Enfrenta uma fila que dava volta no quarteirão. Duas horas de espera para ouvir da moça do balcão que faltavam alguns documentos. Certidão de não sei qual, atestado médico, nada consta, declaração da fábrica que ele fora funcionário sem exemplar, e um sem número de papel que não acabava jamais.

Lá se foi Chico Desalento de volta. Um tanto quanto desanimado. Poder-se-ia dizer angustiado frente as recusas para se aposentar.

Dois anos ainda o desconsolado Chico continuou na lida. Então a saúde o havia  abandonado.

Doenças próprias da idade nele se aboletaram. Chico foi operado de próstata pelo SUS. Ficou com a urina solta. Teve de usar fraldas. Uma dor na coluna se fez presente. Mesmo assim Chico teve a aposentadoria negada. Submetido a perícia rápida que o considerou capaz.

Aos setenta e cinco, feitos naquele ano de dois mil e dezoito, em outubro aconteceriam as eleições, mais uma vez o alquebrado Chico retornou ao posto do INSS certo que daquela vez conseguiria afinal se aposentar. Finalmente.

Depois de uma longa espera, em cadeira de rodas, já que a velha coluna estropiou de vez, ao chegar a sua hora de ser atendido pela mesma funcionária sonolenta, que bocejava a cada instante, ela o interpela com mais uma negativa. Faltava ainda um papelzinho de nada. Uma certidão de incapacidade total. Um atestado de que o velho Chico estava vivo. E não morto como parecia.
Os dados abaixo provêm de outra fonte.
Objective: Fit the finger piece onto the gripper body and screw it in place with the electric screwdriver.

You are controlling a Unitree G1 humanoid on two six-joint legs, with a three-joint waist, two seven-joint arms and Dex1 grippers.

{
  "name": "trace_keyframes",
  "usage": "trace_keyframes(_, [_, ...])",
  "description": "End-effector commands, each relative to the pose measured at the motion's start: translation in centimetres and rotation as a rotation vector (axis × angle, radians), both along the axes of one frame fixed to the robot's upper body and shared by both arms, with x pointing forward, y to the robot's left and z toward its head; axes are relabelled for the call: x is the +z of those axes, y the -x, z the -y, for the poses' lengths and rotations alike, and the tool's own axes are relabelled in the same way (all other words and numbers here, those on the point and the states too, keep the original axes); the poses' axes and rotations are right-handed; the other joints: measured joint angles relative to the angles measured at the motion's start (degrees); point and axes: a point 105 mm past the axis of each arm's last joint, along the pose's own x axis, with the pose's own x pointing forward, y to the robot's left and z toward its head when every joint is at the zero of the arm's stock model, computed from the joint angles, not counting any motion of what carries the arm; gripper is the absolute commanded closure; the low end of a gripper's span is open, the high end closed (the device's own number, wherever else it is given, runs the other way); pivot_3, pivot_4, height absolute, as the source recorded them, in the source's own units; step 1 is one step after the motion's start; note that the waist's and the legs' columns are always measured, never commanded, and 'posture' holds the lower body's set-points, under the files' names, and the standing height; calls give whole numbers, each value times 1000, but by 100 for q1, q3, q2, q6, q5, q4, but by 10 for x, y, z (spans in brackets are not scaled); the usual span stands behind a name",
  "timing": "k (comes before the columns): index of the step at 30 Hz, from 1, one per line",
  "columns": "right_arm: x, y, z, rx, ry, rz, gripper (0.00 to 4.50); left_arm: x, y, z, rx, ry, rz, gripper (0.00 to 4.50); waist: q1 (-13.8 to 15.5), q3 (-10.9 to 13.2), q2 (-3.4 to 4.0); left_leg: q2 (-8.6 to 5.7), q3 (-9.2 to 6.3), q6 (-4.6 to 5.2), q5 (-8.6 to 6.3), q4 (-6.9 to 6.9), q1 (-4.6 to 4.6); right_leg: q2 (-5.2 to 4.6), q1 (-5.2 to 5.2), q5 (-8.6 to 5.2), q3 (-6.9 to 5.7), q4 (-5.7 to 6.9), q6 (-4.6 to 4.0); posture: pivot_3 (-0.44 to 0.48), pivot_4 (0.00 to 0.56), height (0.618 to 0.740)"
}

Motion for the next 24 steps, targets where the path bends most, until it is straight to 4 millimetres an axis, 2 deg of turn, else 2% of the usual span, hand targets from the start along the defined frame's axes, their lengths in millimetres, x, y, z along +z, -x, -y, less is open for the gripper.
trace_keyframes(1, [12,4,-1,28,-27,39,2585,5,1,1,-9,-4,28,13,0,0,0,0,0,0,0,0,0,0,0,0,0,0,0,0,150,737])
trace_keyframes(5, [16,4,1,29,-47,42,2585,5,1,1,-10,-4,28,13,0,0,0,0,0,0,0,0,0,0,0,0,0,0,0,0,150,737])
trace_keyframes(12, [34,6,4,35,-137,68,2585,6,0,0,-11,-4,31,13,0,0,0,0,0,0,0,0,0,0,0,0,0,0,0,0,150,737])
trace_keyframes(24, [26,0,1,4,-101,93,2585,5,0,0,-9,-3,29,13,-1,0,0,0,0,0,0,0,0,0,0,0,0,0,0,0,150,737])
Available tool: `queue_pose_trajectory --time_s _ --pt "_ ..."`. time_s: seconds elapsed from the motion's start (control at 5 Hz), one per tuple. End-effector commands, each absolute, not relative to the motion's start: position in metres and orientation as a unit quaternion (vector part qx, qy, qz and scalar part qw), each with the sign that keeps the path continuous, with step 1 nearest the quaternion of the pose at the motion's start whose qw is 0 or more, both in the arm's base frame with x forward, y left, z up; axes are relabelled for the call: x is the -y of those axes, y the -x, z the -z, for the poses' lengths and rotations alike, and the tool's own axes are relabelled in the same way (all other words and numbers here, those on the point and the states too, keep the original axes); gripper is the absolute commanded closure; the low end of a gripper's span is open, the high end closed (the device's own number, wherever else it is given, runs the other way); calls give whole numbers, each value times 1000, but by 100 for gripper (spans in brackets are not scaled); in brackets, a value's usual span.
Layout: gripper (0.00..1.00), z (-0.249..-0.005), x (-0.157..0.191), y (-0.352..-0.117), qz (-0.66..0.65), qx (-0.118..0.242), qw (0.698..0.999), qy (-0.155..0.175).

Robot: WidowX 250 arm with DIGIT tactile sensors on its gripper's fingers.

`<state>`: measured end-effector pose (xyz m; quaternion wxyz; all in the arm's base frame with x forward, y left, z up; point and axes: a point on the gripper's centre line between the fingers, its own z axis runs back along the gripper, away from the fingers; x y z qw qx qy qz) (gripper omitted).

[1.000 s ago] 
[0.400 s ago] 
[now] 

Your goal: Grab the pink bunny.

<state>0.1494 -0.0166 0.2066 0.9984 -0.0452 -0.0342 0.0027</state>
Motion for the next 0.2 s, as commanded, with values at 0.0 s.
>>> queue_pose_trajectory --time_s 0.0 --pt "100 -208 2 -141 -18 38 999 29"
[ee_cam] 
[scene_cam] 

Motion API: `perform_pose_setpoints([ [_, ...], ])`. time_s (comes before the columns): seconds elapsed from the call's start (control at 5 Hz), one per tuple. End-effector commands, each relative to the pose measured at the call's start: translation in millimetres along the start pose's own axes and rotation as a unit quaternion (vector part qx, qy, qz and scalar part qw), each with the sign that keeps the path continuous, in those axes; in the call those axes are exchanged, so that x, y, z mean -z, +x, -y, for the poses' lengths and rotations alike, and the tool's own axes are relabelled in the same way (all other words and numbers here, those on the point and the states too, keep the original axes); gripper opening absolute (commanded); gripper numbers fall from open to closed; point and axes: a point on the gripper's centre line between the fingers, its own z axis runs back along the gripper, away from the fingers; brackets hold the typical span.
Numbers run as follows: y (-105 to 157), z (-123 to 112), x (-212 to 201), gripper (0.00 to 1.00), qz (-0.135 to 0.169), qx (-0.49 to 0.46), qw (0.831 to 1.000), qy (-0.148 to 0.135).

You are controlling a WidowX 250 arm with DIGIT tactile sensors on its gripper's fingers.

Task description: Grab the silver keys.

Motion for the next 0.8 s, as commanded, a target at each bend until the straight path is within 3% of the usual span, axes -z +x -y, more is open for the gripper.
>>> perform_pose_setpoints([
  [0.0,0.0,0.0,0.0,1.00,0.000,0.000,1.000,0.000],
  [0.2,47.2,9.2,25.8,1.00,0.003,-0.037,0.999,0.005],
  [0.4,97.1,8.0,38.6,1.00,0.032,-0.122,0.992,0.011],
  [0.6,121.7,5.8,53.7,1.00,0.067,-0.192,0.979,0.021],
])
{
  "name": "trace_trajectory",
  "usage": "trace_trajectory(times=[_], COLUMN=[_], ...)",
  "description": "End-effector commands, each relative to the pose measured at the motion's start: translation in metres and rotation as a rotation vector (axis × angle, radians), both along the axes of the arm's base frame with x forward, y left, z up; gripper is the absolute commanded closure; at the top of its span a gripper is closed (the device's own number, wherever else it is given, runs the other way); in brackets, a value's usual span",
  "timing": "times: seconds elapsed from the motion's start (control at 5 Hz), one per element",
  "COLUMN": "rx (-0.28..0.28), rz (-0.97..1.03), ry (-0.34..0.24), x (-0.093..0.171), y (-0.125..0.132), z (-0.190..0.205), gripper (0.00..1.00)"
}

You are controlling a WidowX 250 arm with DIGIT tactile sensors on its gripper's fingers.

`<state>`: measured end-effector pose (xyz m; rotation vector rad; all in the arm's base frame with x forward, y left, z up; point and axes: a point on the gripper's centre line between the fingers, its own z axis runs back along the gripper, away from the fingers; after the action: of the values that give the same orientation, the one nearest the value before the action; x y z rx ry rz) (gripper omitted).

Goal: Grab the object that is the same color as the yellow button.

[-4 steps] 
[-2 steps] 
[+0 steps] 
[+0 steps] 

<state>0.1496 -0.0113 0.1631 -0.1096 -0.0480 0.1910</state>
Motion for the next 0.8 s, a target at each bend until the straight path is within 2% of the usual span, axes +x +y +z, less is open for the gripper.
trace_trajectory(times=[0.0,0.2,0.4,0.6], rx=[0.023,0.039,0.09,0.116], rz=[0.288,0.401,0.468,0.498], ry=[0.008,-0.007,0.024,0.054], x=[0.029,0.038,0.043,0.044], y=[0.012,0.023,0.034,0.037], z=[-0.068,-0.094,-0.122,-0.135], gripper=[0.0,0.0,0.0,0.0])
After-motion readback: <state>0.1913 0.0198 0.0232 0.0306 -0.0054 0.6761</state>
Mais uma vez Chico deixou agência sem esperança de um dia se aposentar.

Ele ainda precisava trabalhar para garantir o sustento da família. Agora acrescida de mais gente.

Mesmo em cadeira de rodas. Depois de anos e anos prestando bons serviços por onde passou. Uma vida inteira de trabalho duro. Sem hora de terminar.

Quando alguém, um amigo, um aparentado, a ele pergunta quando vai se aposentar, Chico Desalento responde, com lágrimas nos olhos: “falta pouco.”

O velho Chico aposentou-se da vida antes de se aposentar.